Return all lines below containing the word "small".
------ Exercise data ------
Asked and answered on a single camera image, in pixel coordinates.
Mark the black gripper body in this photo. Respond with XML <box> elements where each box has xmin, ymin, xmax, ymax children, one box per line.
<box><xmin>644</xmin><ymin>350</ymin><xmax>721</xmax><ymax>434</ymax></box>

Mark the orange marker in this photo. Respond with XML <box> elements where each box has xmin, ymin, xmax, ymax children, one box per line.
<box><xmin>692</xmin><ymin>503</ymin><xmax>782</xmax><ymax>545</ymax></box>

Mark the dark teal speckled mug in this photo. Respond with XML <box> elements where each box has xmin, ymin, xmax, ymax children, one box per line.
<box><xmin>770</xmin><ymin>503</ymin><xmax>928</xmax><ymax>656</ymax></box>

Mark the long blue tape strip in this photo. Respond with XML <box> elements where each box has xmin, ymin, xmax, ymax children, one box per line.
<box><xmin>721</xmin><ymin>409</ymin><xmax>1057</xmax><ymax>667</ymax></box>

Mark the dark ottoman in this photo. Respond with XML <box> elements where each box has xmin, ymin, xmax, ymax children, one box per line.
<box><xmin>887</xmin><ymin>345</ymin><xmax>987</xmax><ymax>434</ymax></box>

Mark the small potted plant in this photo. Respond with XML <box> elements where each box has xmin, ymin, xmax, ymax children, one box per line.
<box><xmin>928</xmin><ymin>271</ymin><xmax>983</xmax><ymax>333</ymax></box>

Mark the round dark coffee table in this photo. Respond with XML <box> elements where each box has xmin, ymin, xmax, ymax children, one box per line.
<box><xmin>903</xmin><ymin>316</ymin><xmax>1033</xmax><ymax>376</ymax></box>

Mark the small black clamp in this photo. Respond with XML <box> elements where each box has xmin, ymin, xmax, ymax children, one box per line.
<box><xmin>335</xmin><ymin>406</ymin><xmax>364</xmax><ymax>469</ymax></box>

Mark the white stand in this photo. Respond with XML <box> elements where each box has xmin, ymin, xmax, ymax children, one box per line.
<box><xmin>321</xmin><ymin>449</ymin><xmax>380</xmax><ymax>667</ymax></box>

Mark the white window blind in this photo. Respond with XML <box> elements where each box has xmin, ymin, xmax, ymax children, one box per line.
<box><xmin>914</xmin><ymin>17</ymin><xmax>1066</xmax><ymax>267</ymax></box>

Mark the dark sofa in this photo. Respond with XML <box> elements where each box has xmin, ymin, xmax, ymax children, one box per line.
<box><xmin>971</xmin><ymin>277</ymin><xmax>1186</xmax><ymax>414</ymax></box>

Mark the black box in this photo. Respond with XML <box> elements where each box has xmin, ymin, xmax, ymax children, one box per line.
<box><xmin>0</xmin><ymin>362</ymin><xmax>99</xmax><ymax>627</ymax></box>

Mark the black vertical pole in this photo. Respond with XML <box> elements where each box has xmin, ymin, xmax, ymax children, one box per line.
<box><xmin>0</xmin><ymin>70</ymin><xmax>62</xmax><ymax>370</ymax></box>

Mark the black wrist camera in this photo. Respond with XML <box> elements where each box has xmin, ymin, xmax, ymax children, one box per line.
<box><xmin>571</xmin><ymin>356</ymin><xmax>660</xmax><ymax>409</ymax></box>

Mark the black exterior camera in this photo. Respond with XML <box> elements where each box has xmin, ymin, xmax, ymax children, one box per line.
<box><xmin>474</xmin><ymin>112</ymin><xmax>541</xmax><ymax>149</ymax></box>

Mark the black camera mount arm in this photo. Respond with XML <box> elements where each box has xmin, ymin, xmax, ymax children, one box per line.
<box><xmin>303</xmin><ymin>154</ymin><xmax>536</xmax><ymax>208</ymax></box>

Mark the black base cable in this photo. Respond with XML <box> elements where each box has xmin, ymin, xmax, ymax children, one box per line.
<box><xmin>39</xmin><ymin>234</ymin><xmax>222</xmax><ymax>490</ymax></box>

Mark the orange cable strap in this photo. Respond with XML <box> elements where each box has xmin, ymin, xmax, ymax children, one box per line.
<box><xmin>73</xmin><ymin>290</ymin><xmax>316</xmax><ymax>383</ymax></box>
------
**Response area**
Mark the small potted plant in this photo. Respond with XML <box> elements where each box has xmin, ymin, xmax, ymax children, one box per line.
Mark the small black clamp in this photo. Respond with XML <box> elements where each box has xmin, ymin, xmax, ymax children, one box per line.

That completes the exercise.